The air-conditioner tail end equipment 17 is by air conditioning terminal into ice mouth 30, axial flow blower 31, condensate pipe 32, ice-melt grid 33rd, air inlet 34, air outlet 35 form；As shown in Figure 4 and Figure 5：The ice cube 10 enters air-conditioning by air conditioning terminal into ice mouth 30 End equipment 17, the axial flow blower 31 provide mixing wind and enter air-conditioner tail end equipment 17 and blow to ice cube 10 and eventually arrive at room Interior power, the mixing wind are fresh air and the mixture of return air, and the mixing wind is entered by air inlet 34, blows to ice cube 10, After completing dehumidification heat exchange, interior is sent into through air outlet 35, after the heat absorption of ice cube 10 is melted, the condensed water of formation is through ice-melt grid 33 flow into condensate pipe 32, and the condensate pipe 32 can be connected to ice-storage box 6, complete ice-make cycle, can also be directly accessed toilet Wash by water to realize secondary use.

Embodiment 2：Suitable for full dose ice-reserving, distributing air-conditioning system.

The embodiment 2 of the ice-chilling air conditioning system based on pneumatic transmission ＆ distribution of the present invention is as shown in Fig. 2, including ice making and ice-reserving Device, attachment device 11, channel valve 12, transmission pipeline 15, pipeline reversing device 16, air-conditioner tail end equipment 17, vacuum pump 18.

The power set of embodiment 2 and the difference of embodiment 1 are power set, first passage valve 12-1 in embodiment It is that 14 two the first air blower 13-1, exhaust fan components are used cooperatively to the transmission power between second channel valve 12-2, structure is multiple Miscellaneous, operation convenience reduces, and implements two and replaces the first air blower 13-1 and exhaust fan 14 using vacuum pump 18, more has practicality Property.

Embodiment 3：Suitable for full dose ice-reserving, concentration or semi-central air conditioning.

The embodiment 3 of the ice-chilling air conditioning system based on pneumatic transmission ＆ distribution of the present invention by ice making and ice-reserving as shown in figure 8, filled Put, attachment device 11, channel valve 12, transmission pipeline 15, vacuum pump 18, heat exchanger 20, heat exchanger inlet tube 21, heat exchanger exit Pipe 22, water collector 23, water knockout drum 24, y-type filter 25 form.

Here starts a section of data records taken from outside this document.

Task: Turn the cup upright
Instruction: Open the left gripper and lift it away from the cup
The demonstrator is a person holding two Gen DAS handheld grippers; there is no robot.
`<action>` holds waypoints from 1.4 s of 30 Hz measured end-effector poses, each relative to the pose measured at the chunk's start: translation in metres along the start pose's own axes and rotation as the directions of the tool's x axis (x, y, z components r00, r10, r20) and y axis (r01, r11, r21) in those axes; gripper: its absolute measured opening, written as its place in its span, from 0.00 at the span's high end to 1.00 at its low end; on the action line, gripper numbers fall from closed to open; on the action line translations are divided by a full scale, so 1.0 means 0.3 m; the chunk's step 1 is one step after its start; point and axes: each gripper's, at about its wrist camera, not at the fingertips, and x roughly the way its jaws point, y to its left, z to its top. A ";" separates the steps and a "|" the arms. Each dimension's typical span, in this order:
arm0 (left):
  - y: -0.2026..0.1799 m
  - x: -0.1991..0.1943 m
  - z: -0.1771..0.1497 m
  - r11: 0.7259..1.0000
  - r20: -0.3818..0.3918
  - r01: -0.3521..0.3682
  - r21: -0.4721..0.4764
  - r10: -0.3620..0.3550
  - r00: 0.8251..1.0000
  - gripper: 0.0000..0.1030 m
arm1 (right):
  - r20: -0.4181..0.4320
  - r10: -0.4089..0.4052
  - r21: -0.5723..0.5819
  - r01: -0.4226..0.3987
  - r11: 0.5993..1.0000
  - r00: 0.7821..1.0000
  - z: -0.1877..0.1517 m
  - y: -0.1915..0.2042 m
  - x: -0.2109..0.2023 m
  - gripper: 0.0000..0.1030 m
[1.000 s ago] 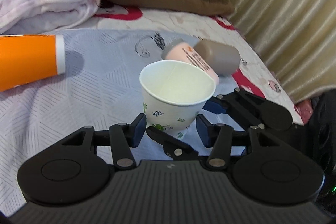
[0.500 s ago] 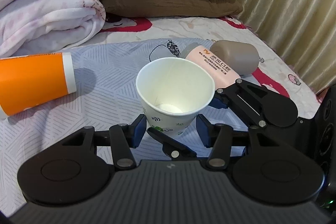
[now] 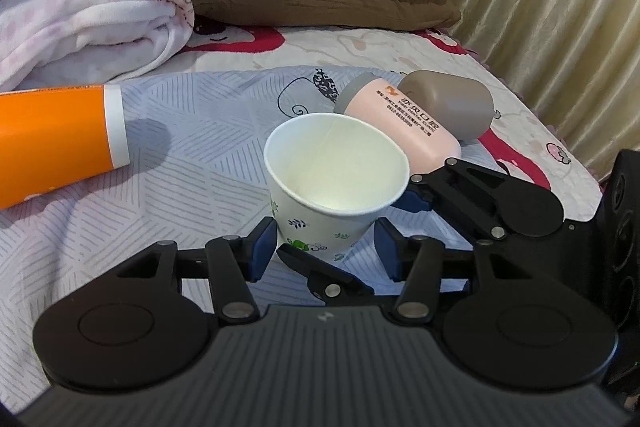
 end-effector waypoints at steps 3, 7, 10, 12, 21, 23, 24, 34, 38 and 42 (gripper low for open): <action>0.000 0.003 -0.001 1.000 -0.020 -0.004 -0.009 0.004 1.000 0.47 | -0.023 0.006 0.002 -0.006 1.000 1.000 -0.009 0.007 -0.009 0.36; 0.007 -0.002 0.008 1.000 -0.034 -0.001 -0.015 0.001 0.999 0.44 | -0.041 0.029 0.059 -0.027 0.998 0.999 -0.008 -0.002 -0.026 0.33; 0.021 -0.015 0.008 0.999 -0.052 -0.006 -0.043 0.004 0.999 0.41 | -0.054 0.016 0.055 -0.013 0.998 0.998 -0.016 0.011 -0.039 0.25; 0.019 -0.025 0.008 0.999 -0.078 -0.017 -0.044 0.013 0.997 0.39 | -0.071 0.015 0.051 -0.011 0.999 0.997 -0.015 0.021 -0.053 0.19; 0.021 -0.133 0.033 0.993 -0.161 -0.079 -0.090 0.064 0.985 0.39 | -0.199 0.010 0.082 0.007 0.997 0.980 0.022 0.029 -0.145 0.17; 0.018 -0.180 0.037 0.991 -0.157 -0.086 -0.101 0.070 0.985 0.39 | -0.212 0.009 0.094 0.011 0.996 0.977 0.019 0.036 -0.173 0.17; 0.014 -0.202 0.039 0.990 -0.155 -0.089 -0.106 0.072 0.985 0.39 | -0.218 0.008 0.095 0.013 0.995 0.976 0.019 0.041 -0.189 0.17; -0.043 -0.373 0.039 0.967 -0.190 -0.186 -0.176 0.152 0.970 0.38 | -0.219 -0.024 0.200 0.069 0.977 0.975 0.064 0.041 -0.334 0.17; -0.070 -0.441 0.036 0.957 -0.187 -0.230 -0.174 0.197 0.962 0.38 | -0.218 -0.047 0.223 0.096 0.970 0.975 0.073 0.037 -0.392 0.17; -0.091 -0.506 0.032 0.957 -0.174 -0.219 -0.189 0.187 0.967 0.34 | -0.196 -0.037 0.269 0.089 0.959 0.980 0.092 0.015 -0.459 0.17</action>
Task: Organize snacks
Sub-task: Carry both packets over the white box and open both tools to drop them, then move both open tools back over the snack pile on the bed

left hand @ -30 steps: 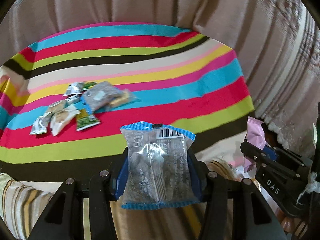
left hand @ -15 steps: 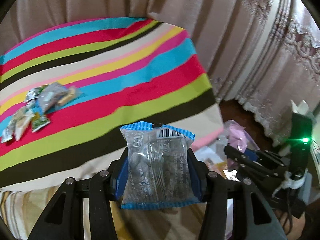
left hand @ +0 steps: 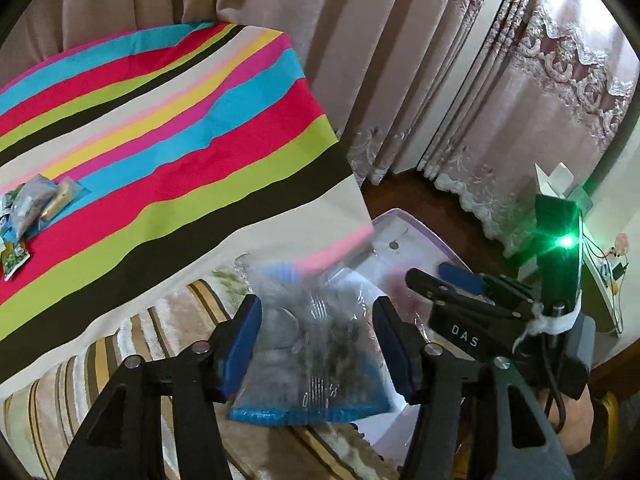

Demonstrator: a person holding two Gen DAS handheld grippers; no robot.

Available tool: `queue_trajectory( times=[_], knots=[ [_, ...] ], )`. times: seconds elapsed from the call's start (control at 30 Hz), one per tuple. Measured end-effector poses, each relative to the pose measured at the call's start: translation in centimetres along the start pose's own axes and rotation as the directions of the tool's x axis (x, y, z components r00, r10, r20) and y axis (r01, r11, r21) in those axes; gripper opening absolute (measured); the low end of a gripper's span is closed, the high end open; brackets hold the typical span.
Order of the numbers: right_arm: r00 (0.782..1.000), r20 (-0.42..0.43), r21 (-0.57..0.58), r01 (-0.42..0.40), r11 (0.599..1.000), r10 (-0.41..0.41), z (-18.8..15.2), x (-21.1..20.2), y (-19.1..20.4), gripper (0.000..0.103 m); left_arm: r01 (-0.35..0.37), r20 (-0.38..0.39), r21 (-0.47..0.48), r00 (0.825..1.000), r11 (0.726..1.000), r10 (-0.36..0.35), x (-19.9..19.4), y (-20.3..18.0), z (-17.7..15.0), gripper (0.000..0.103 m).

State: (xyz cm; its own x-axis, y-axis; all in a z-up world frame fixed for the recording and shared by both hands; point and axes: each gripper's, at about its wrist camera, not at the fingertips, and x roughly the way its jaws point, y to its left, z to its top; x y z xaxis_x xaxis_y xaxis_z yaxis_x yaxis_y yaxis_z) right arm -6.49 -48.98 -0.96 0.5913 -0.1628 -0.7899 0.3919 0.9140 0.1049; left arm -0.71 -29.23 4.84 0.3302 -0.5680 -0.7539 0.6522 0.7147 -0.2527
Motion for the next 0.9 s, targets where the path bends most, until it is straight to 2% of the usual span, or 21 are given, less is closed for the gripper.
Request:
queue_trajectory(
  times=[0.07, 0.57, 0.77, 0.9],
  knots=[
    [1.000, 0.007, 0.002, -0.002, 1.000, 0.002, 0.0, -0.2, 0.1, 0.061, -0.003, 0.003, -0.004, 1.000, 1.000, 0.003, -0.1, 0.1, 0.0, 0.059],
    [0.999, 0.001, -0.061, -0.038, 0.997, 0.038, 0.6, -0.2, 3.3, 0.061, -0.055, 0.042, -0.097, 0.997, 0.994, 0.059, -1.6, 3.5, -0.2, 0.059],
    [0.997, 0.006, -0.075, -0.071, 0.995, 0.072, 0.9, -0.5, 5.4, 0.061, -0.091, 0.067, -0.146, 0.993, 0.985, 0.102, -2.7, 5.9, -0.2, 0.059],
    [0.996, 0.008, -0.112, -0.089, 0.990, 0.090, 1.1, -0.6, 7.6, 0.061, -0.120, 0.076, -0.213, 0.987, 0.970, 0.139, -3.5, 8.9, -0.4, 0.059]
  ],
)
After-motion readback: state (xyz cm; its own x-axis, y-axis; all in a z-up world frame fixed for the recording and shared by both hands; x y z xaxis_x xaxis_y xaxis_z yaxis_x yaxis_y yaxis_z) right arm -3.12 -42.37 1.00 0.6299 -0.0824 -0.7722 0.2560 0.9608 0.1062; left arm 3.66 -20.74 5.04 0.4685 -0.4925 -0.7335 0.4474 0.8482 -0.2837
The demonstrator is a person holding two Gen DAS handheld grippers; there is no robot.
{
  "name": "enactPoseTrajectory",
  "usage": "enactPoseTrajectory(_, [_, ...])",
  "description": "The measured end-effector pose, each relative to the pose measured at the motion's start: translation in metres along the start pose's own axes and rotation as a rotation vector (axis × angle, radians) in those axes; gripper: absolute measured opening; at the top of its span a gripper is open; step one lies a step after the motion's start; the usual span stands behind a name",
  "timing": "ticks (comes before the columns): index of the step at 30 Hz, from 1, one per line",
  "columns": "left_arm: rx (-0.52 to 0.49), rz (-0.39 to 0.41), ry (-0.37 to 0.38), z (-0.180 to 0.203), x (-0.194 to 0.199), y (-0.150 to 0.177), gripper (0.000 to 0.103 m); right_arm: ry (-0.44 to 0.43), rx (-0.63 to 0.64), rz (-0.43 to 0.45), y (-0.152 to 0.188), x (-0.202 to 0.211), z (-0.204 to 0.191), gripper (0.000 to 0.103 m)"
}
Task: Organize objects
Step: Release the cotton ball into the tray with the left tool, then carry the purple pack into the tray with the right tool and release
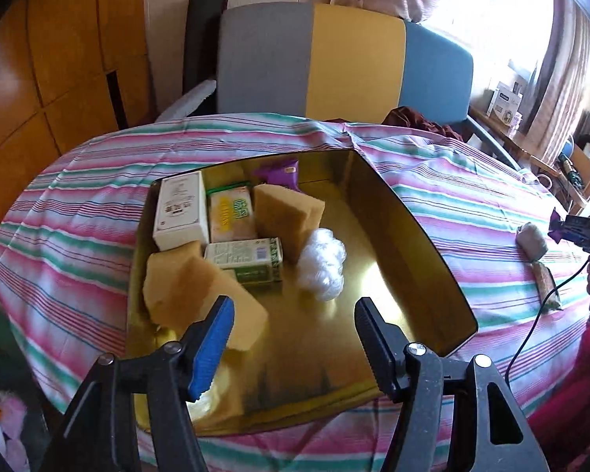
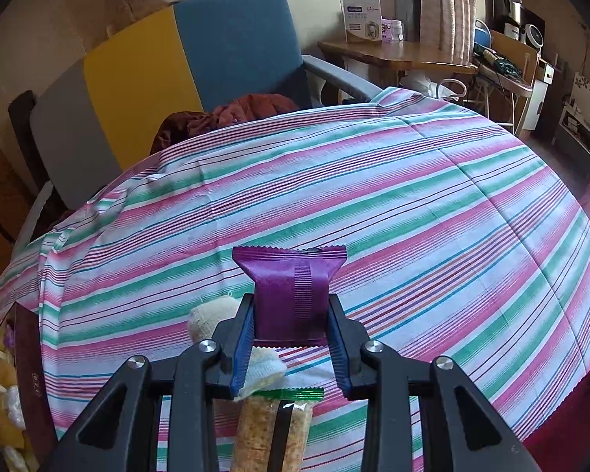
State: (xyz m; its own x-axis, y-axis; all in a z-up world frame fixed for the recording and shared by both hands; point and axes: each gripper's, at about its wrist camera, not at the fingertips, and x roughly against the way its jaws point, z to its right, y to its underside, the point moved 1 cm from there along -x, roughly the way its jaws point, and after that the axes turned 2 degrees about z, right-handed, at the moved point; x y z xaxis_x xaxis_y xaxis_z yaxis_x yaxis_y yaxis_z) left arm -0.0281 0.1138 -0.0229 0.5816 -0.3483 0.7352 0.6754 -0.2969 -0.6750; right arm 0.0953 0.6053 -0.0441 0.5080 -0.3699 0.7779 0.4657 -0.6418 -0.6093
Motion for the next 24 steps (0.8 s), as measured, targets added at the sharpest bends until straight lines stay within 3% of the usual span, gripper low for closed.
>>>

The ice making and ice storage unit, attachment device 11 are identical with embodiment 1, the ice cube 10 in the ice-storage box 6 Enter transmission pipeline 15 through attachment device 11, the 15 import position of transmission pipeline is provided with channel valve 12, and ice cube 10 is sent to Channel valve 12, which opens, and after ice cube 10 after, channel valve 12 is closed, and vacuum pump 18 is opened, and is being passed for ice cube 10 Transmission provides power in defeated pipeline 15, and the internal structure of the transmission pipeline 15 is same as Example 1, the end of transmission pipeline 15 End is connected with heat exchanger 20；As shown in figure 13, heat exchanger 20 is made of the cavity of left and right two, and ice cube 10 is reached through transmission pipeline 15 In 20 right cavity of heat exchanger, condensed water flow to condensate pipe 32 through ice-melt grid 33 after heat absorption is melted, and is flowed from condensate pipe 32 Circulation ice-making is realized to ice-storage box 6, or is drained into toilet and realized secondary use；The 20 left cavity of heat exchanger is intake with heat exchanger Pipe 21, heat exchanger outlet pipe 22 connect, and 21 other end of heat exchanger water inlet pipe is connected with water collector 23, heat exchanger outlet pipe 22 One end is connected with heat exchanger 20, and the other end is connected with water knockout drum 24；The hot liquid refrigerant is flowed out through changing from water collector 23 Hot device inlet tube 21 reaches left cavity inside, completes to reach water knockout drum 24 through heat exchanger exit pipe 22 after cooling；The present invention Part after middle water knockout drum 24, water collector 23 is identical with conventional air-conditioning, no longer writes out in detail.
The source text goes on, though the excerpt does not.